Cheat-Seeking Missles

Sunday, March 26, 2006

Rahman Release Won't Fix Problem

Updated. See below.

If Abdul Rahman does indeed walk from an Afghan prison in the next few hours as authorities there promise, it's hardly the end of the problem. (AP reports charges have been dropped.)

First, no Afghan court has ruled that it's OK to leave Islam for another religion. Rahman's freedom will be because of gaps in evidence not gaps in Islam's ruthlessness.

Second, while in prison, Rahman has been relatively safe. What's to stop a street gang from taking out Islamic "justice" on him once he's released?

And finally, Rahman is not the only Christian Afghan. What will happen to the next one?

Islam is afraid to lose a single practioner; it is afraid to let any other voice be raised. This is not without cause. The religion fears conversion because it simply doesn't offer the same comfort and surety that Christianity does. Even Buddhism, with its karma and reincarnation, offers more hope than the unpredictable and angry Allah.

So the Mullahs are ready to kill Rahman. And they hear a Christian woman who is one of the most powerful people in the most powerful nation on the planet (Condi Rice) say,
America has stood solidly for religious freedom as a bedrock, the bedrock, of democracy, and we'll see.
ACLU are you listening? Mullahs of the world, are you listening?

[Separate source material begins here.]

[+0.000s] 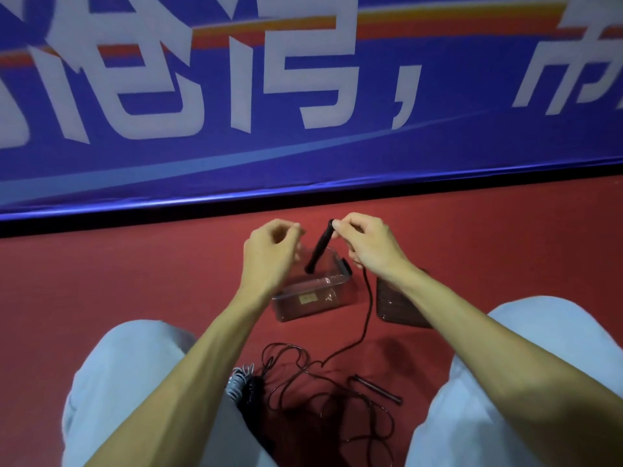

Update: Mark Steyn tells this story in his column today, which also is about Rahman:

In a more culturally confident age, the British in India were faced with the practice of "suttee" -- the tradition of burning widows on the funeral pyres of their husbands. General Sir Charles Napier was impeccably multicultural:

''You say that it is your custom to burn widows. Very well. We also have a custom: When men burn a woman alive, we tie a rope around their necks and we hang them. Build your funeral pyre; beside it, my carpenters will build a gallows.You may follow your custom. And then we will follow ours."